Lawmakers Push Changes For Judicial Discipline
State senators on Tuesday urged their colleagues to advance their plans to change how judicial conduct cases are handled in Pennsylvania.
A proposed amendment to the state constitution would overhaul how the commonwealth’s court system metes out discipline for its justices and judges. The issue is particularly relevant this week, after the second resignation of a state Supreme Court justice over his exchange of offensive emails with prosecutors and others.
The entire affair has led lawmakers to scrutinize the ways Pennsylvania’s court system judges its own.
“We’re calling for judicial reform, of course,” said Sen. Judy Schwank (D-Berks) on Tuesday, “because the events of the last year and a half involving members of our court and many others have raised really serious concerns about whether Pennsylvanians can obtain fair and equal treatment in our courts.”

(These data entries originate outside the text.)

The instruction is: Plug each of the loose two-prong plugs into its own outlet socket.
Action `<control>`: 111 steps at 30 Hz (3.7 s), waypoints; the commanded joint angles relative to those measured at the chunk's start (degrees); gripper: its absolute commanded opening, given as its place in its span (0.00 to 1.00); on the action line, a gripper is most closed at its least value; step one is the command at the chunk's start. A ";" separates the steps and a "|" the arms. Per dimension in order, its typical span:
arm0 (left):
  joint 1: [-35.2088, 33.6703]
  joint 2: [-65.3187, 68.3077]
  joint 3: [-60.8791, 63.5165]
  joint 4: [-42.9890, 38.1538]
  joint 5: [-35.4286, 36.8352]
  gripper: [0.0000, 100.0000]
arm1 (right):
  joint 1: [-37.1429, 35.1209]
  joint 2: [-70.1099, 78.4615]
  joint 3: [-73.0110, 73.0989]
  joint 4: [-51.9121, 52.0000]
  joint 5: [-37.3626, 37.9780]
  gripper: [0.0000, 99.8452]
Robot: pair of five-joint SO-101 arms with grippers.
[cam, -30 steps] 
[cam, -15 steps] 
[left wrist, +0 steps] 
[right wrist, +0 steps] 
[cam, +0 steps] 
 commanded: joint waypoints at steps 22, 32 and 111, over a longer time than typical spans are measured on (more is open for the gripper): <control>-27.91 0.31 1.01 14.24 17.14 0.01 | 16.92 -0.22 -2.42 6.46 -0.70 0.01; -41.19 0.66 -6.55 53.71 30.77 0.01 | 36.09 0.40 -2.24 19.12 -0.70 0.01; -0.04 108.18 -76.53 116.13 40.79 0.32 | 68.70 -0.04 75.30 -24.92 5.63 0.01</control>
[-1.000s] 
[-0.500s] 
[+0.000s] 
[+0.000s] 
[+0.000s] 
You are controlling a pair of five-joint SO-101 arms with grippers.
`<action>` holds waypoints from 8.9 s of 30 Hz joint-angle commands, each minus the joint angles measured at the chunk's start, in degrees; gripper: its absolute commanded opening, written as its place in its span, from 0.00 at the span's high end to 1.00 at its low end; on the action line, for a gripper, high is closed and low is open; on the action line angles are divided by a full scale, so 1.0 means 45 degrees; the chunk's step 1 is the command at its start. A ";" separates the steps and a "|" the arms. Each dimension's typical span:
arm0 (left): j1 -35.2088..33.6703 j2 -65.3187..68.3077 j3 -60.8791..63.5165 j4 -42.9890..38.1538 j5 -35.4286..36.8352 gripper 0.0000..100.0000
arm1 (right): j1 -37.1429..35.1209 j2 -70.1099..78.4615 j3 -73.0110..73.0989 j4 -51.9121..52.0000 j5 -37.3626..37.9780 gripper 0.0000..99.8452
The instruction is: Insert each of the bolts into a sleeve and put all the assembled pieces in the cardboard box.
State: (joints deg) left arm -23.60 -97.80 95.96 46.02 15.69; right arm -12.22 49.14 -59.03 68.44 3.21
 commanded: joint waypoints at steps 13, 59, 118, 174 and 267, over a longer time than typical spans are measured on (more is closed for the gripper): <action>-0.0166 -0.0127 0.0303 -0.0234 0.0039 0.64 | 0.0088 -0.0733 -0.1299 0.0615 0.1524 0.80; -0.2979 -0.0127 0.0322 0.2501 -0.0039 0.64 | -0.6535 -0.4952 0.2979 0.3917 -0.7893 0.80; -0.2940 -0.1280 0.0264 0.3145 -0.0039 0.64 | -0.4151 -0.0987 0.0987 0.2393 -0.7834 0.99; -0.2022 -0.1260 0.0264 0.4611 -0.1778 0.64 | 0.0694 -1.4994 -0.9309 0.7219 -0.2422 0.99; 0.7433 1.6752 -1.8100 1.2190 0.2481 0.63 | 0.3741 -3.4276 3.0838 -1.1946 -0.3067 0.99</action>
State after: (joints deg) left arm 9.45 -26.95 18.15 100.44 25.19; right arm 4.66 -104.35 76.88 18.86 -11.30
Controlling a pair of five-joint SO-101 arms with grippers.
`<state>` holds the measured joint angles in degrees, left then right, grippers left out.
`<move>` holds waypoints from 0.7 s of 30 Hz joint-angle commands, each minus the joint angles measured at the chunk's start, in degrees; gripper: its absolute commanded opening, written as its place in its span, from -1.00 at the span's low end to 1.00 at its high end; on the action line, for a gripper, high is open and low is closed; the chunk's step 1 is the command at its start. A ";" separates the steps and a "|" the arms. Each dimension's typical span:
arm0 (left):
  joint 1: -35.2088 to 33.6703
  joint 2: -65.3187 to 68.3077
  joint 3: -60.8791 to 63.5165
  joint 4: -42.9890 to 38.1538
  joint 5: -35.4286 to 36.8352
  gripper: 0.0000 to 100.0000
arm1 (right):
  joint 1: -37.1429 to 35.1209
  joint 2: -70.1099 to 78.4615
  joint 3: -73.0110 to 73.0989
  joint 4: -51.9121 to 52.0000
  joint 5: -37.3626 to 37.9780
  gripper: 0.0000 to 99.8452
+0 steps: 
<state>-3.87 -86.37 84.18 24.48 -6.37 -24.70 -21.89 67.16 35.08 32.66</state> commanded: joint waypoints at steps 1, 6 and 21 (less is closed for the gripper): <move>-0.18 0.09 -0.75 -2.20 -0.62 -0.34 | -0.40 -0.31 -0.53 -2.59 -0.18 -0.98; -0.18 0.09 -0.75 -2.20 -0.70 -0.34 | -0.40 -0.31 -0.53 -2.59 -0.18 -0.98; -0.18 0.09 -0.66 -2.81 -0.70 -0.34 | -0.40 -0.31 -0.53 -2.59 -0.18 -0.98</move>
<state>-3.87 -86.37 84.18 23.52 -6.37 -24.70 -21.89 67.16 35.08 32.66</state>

The constitutional amendment backed by Schwank and Sen. Anthony Williams (D-Philadelphia) has bipartisan support in the Senate. It has sat before the Judiciary Committee since December.
Schwank noted that the changes would limit the state Supreme Court’s ability to insert itself into disciplinary cases of state justices and judges, as critics say the court has done recently in the wake of the objectionable emails scandal.
“The court cannot be in the unique position of being able to choose its own judges in conduct cases,” said Schwank.
Under the amendment, any formal charges brought by the judicial ethics watchdog to the Court of Judicial Discipline would trigger a paid suspension for that justice or judge. The plan would also overhaul the membership of the watchdog board and the disciplinary court, giving the Legislature more influence over both panels.
Constitutional amendments require passage in two consecutive legislative sessions and, then, approval by voter referendum.